As the external boundary may be jagged a smoothing function was introduced to make the temperature profile smoother. If unsmoothed data is used unnatural noise is introduced to the solution, as small errors in the initial data results in oscillatory behaviour in mesh analysis. Smoothing allows the profile to appear more realistic and removes significant oscillations from the stability plot, such that only oscillations arising from the method itself are observed.

Additionally, for a more in-depth analysis of the effects on the solution by time and spatial steps surface plots were produced of the solution for mesh size. This allows regions of convergence to be determined visually, meaning appropriate time and spatial steps can be selected for each method. This also allows the user to explore the errors associated with each method, for example a first order approximation will show a linear divergence from the exact solution whereas a second order approximation will show a less dramatic parabolic divergence.

To further improve the user experience, a GUI was produced (Appendix 9: shuttlerunner.mlapp).

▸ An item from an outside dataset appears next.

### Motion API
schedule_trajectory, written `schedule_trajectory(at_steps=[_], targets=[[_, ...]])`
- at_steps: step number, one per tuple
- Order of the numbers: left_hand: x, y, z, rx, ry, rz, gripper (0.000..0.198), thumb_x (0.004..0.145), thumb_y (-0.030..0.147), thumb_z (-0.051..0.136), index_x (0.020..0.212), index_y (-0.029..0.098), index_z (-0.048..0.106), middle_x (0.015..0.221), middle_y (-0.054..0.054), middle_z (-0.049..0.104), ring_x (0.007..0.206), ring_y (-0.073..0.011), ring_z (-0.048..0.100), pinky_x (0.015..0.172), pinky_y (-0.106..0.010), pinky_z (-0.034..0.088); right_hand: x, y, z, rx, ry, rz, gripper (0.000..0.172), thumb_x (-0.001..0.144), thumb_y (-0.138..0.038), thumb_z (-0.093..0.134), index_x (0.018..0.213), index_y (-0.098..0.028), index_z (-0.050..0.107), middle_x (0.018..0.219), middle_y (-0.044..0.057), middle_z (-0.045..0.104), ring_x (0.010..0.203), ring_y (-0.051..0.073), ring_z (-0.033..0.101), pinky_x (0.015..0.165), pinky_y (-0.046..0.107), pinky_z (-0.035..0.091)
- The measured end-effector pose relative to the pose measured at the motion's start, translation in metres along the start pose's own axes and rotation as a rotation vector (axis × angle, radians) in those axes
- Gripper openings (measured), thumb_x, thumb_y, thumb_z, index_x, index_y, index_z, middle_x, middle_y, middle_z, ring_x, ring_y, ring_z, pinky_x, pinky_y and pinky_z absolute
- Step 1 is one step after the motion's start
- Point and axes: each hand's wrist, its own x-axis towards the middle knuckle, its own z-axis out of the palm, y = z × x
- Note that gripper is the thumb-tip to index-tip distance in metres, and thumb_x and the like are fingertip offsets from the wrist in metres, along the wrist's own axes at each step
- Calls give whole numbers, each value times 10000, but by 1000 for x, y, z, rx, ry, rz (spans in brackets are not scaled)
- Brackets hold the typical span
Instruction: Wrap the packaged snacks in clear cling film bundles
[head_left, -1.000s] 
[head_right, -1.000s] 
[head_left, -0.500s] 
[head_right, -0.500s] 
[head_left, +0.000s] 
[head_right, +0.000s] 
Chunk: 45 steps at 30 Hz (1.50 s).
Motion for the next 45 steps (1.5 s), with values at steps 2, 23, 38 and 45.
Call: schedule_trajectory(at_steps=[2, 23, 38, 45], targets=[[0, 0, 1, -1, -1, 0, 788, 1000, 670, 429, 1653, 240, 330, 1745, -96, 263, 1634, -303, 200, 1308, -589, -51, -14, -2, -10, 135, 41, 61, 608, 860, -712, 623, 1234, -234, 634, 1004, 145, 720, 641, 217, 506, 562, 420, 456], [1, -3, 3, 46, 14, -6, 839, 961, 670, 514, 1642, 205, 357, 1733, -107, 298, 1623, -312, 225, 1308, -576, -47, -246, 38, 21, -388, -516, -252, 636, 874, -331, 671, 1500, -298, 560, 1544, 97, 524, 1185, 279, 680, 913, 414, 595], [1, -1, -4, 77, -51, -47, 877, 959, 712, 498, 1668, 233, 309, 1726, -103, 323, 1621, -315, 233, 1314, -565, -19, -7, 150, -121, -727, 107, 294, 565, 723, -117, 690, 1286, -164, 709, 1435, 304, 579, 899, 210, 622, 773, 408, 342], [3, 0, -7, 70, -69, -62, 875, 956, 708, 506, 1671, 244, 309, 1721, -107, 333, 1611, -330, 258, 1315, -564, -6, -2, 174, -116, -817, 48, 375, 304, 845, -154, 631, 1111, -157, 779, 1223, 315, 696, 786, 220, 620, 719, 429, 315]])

The user can select any tile and method on the input tab. Furthermore, the user can elect to either determine the temperature profile for given parameters in the ‘Standard Run’ tab, optimise tile thickness in ‘Thickness Optimisation’ and explore stability of the methods in the ‘Stability’ tab. All graphs are displayed in the ‘Output’ tab. When the forward method is used, a stability panel appears which determines whether the input parameters provide a stable solution and suggests new time and space steps to make the model stable.

Figure 9: GUI demonstration

Additional extensions were made to increase the robustness of the code to account for user error. One such addition is the error message which appears if no tile is selected and an attempt is made to run the code. Furthermore, a warning appears, when a computationally expensive function is being run to alarm the user to wait.

Conclusion

Crank-Nicolson was determined to be the most accurate method due to the second order approximations in space and time. It is also convergent suggesting that the smaller the mesh the more accurate the approximation. It was observed that the method is relatively unaffected by time step which can be increased to reduce the computational load.

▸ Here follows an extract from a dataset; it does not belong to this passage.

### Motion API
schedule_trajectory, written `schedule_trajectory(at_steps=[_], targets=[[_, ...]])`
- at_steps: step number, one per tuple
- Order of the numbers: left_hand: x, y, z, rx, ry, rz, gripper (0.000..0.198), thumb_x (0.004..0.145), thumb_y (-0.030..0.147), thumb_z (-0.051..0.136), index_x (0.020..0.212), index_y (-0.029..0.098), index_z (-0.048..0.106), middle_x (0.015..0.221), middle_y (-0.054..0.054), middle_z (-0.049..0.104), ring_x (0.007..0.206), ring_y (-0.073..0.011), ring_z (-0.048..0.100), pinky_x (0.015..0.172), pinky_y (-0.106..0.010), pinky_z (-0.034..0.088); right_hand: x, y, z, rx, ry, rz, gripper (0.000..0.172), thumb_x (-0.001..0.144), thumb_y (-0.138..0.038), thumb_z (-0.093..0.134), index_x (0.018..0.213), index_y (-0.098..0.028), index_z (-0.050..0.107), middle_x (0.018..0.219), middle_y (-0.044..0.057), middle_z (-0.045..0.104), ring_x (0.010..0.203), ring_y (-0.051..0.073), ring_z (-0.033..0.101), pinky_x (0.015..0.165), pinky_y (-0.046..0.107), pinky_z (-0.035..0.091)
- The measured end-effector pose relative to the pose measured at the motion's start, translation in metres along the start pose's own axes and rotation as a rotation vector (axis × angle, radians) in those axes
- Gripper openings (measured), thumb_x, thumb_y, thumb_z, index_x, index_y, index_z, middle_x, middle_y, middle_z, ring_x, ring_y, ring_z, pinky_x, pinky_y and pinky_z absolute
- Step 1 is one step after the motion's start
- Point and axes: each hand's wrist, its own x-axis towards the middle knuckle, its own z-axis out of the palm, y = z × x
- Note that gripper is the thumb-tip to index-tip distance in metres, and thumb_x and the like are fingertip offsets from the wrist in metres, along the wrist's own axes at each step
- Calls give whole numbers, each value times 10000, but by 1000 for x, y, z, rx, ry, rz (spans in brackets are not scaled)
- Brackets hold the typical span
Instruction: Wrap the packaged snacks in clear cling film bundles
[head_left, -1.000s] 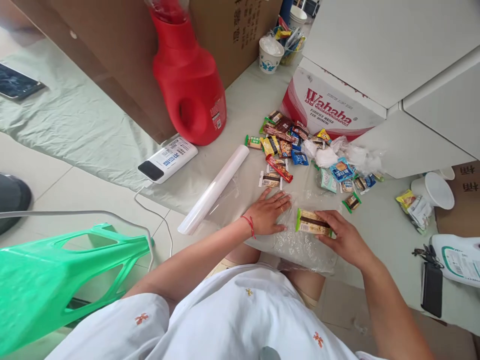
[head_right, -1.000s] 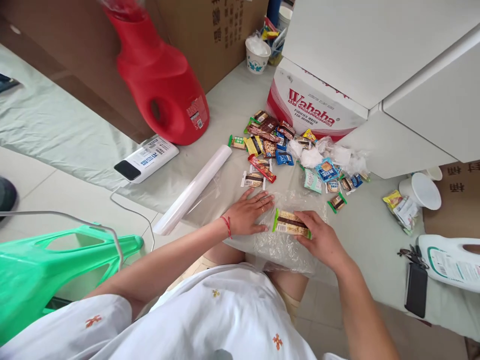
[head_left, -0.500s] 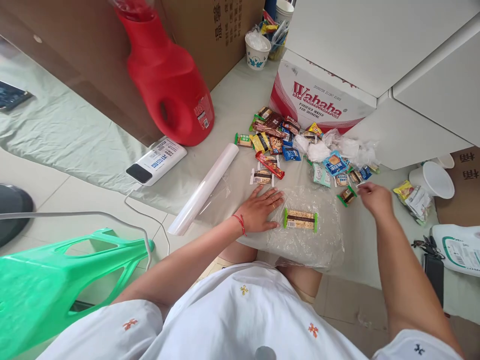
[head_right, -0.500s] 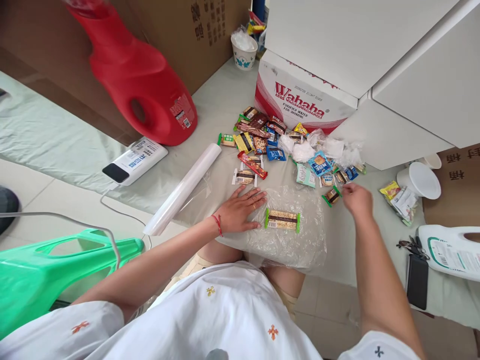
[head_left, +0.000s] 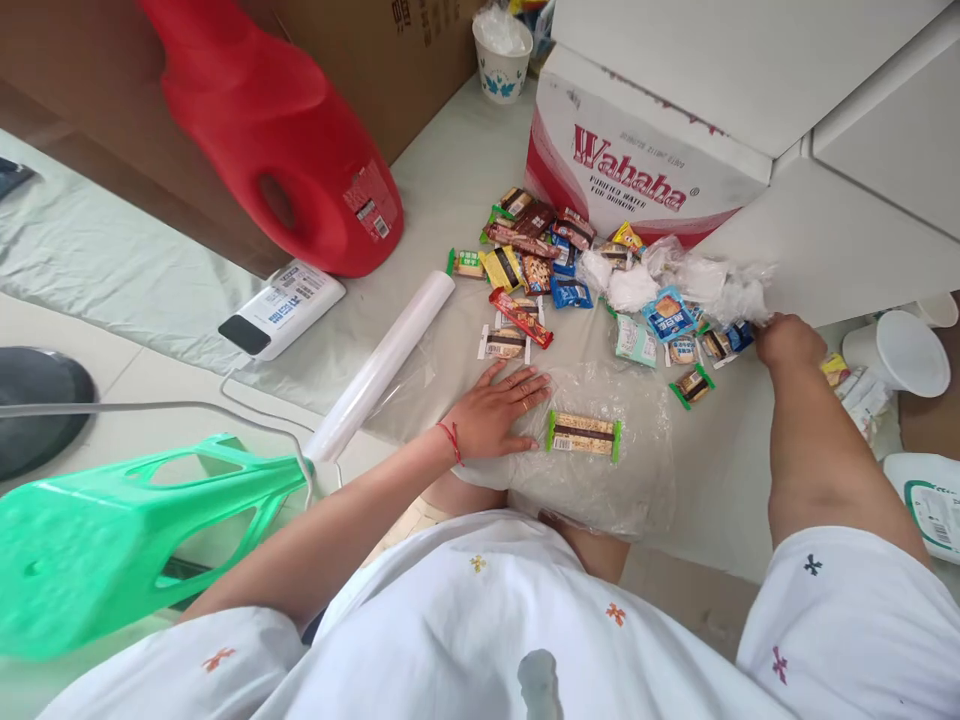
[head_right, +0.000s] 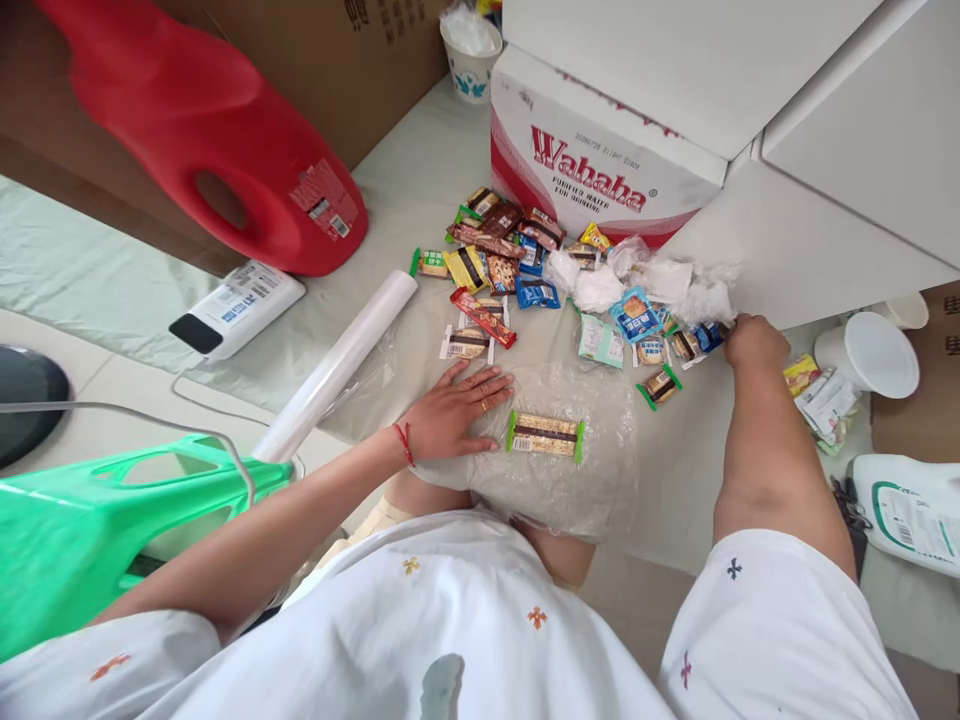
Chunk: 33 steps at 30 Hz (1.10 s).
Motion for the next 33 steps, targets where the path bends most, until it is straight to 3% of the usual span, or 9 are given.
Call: schedule_trajectory(at_steps=[5, 8, 10, 12, 16, 20, 24, 27, 33], targets=[[1, -2, 3, -9, 1, 9, 872, 964, 715, 481, 1669, 229, 313, 1735, -107, 294, 1620, -329, 232, 1310, -556, -47, -61, 61, 9, 4, 174, 165, 378, 853, -176, 643, 1203, -196, 784, 1095, 295, 742, 936, 327, 678, 733, 483, 371], [0, -2, 3, -3, 0, 11, 883, 963, 708, 485, 1677, 228, 289, 1738, -109, 287, 1621, -330, 226, 1310, -553, -49, -117, 99, 4, 380, 292, 213, 394, 820, -276, 714, 1203, -235, 800, 1037, 228, 770, 904, 318, 698, 758, 492, 452], [-1, -2, 2, 0, -3, 14, 890, 964, 693, 488, 1684, 219, 267, 1738, -117, 284, 1620, -334, 227, 1309, -560, -45, -158, 107, -3, 682, 219, 206, 443, 765, -369, 775, 1191, -254, 806, 1039, 189, 780, 833, 298, 700, 758, 486, 504], [-1, -1, 0, 0, 1, 20, 882, 971, 672, 480, 1686, 208, 255, 1742, -126, 271, 1618, -335, 231, 1308, -564, -34, -196, 93, -11, 840, 31, 82, 467, 717, -453, 809, 1147, -271, 817, 1068, 155, 786, 839, 293, 707, 805, 489, 544], [-2, -1, -3, -6, 14, 21, 864, 968, 624, 491, 1683, 196, 263, 1753, -140, 233, 1606, -350, 259, 1306, -579, 10, -242, 15, -23, 771, -408, -542, 431, 852, -572, 675, 1136, -281, 816, 1152, 70, 789, 996, 277, 727, 965, 448, 563], [-3, -3, -3, -24, 25, 26, 902, 915, 552, 582, 1681, 191, 268, 1754, -152, 226, 1589, -384, 289, 1301, -610, 63, -249, -63, -24, 516, -501, -1000, 420, 997, -452, 497, 1260, -278, 775, 1163, 44, 789, 1012, 238, 725, 922, 366, 550], [-6, -9, 0, -72, 118, 31, 905, 856, 466, 646, 1656, 189, 328, 1753, -156, 227, 1593, -386, 280, 1308, -602, 126, -244, -100, -24, 196, -441, -1123, 374, 1018, -358, 506, 1290, -310, 759, 1127, 42, 782, 964, 230, 721, 783, 312, 503], [-11, -13, 6, -89, 247, 0, 897, 819, 452, 673, 1628, 199, 378, 1753, -150, 230, 1621, -390, 194, 1308, -605, 148, -246, -108, -23, 17, -368, -1079, 366, 1032, -363, 501, 1297, -303, 746, 1230, 58, 737, 970, 239, 719, 731, 311, 475], [-20, 3, 17, -69, 498, -224, 625, 949, 458, 574, 1512, 190, 537, 1697, -166, 360, 1588, -373, 291, 1270, -604, 254, -272, -112, -13, 43, -257, -1059, 644, 979, -543, 620, 1534, -231, 519, 1527, 120, 547, 1225, 299, 628, 809, 350, 512]])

The tile thickness can be optimised by setting a maximum internal temperature and using the shooting method. The assumptions made in the model were largely accurate besides the inner boundary condition, which overestimates the temperature, as it assumes no heat flow. Tile thickness was overestimated which may be used as a safety factor in the design process to account for inclusions, anisotropic properties or minor damage.